Directions for this task
The span to repeat in the listing below runs from the line containing "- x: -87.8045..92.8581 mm" to the line containing "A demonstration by", inclusive. Repeat it exactly, and only it.

The data

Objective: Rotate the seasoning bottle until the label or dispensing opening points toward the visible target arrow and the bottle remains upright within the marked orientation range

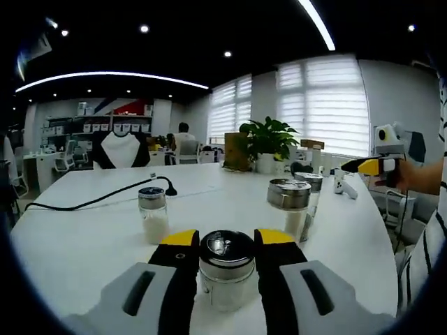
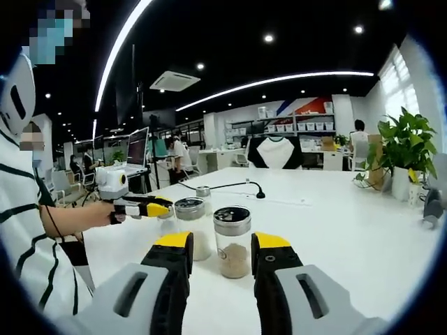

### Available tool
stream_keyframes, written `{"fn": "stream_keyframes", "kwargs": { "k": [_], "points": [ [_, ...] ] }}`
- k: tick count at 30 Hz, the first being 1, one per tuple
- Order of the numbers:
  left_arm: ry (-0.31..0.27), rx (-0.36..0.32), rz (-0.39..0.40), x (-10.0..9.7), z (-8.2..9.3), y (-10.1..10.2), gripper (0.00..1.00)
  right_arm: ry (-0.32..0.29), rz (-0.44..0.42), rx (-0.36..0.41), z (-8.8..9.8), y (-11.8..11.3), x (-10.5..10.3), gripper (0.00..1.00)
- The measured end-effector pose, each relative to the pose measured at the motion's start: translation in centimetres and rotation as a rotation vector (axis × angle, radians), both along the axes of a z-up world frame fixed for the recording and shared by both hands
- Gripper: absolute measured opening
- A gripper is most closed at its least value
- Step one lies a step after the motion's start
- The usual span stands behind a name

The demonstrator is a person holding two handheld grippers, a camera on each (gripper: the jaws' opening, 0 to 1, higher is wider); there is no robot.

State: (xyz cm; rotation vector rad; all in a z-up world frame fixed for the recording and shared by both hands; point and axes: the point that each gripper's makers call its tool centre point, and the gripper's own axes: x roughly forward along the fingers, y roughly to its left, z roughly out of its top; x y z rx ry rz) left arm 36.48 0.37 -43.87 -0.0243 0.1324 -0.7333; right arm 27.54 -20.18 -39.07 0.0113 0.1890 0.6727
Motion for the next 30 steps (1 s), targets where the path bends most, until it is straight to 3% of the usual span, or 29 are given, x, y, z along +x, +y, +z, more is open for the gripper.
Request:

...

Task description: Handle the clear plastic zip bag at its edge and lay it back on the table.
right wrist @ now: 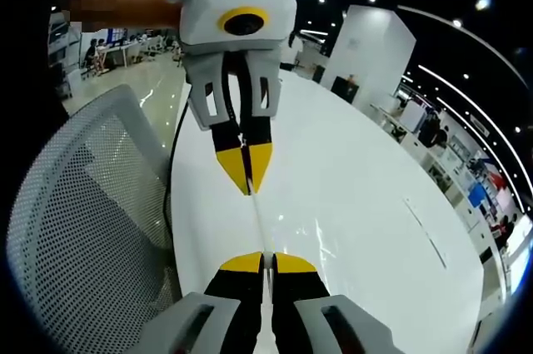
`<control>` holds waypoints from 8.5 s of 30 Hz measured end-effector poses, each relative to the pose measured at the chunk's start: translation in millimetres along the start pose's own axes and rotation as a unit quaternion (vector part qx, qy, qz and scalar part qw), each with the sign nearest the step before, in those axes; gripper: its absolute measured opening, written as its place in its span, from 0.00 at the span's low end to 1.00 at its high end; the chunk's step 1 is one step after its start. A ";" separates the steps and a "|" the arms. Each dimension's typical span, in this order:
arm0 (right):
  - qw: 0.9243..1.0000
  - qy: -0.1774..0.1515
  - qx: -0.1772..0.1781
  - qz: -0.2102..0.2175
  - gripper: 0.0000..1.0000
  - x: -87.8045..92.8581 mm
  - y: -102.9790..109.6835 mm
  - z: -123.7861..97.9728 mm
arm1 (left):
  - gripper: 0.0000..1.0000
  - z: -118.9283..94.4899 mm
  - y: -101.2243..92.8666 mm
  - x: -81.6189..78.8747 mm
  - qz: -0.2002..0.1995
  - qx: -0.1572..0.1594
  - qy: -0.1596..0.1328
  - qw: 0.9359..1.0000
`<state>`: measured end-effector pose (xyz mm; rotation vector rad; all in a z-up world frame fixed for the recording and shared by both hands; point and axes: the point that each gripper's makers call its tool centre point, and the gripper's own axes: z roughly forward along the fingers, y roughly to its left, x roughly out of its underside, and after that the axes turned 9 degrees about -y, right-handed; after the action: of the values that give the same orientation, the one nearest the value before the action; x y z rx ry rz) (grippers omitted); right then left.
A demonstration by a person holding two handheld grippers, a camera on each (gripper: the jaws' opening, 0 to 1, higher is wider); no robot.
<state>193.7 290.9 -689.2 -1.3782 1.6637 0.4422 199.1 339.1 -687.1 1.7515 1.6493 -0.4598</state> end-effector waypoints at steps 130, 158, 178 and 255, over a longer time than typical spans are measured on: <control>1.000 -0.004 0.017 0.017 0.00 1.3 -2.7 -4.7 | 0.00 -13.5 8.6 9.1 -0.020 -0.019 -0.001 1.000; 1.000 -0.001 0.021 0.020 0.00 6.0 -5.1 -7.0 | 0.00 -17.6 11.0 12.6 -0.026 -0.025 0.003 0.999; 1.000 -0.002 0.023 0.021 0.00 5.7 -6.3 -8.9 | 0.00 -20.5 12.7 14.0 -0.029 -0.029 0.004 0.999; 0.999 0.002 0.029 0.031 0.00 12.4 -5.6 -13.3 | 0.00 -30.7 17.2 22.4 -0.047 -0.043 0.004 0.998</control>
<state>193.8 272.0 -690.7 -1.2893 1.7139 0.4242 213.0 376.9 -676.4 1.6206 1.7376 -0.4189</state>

Response to this exercise
  - x: -87.8045..92.8581 mm
  - y: -102.9790..109.6835 mm
  - z: -123.7861..97.9728 mm
arm1 (left):
  - gripper: 0.0000..1.0000
  - z: -118.9283..94.4899 mm
  - y: -101.2243..92.8666 mm
  - x: -81.6189..78.8747 mm
  - qz: -0.2002..0.1995
  - qx: -0.1572..0.1594
  - qy: -0.1596..0.1328
  - qw: 0.9359..1.0000
`<state>`: measured end-effector pose (xyz mm; rotation vector rad; all in a z-up world frame fixed for the recording and shared by both hands; point and axes: the point that each gripper's makers call its tool centre point, and the gripper's own axes: z roughly forward along the fingers, y roughly to its left, x roughly out of its underside, and after that the axes turned 9 degrees about -y, right-handed; after the action: of the values that give the same orientation, the one nearest the value before the action; x y z rx ry rz) (grippers omitted); right then left.
A demonstration by a person holding two handheld grippers, a camera on each (gripper: the jaws' opening, 0 to 1, higher is wider); no robot.

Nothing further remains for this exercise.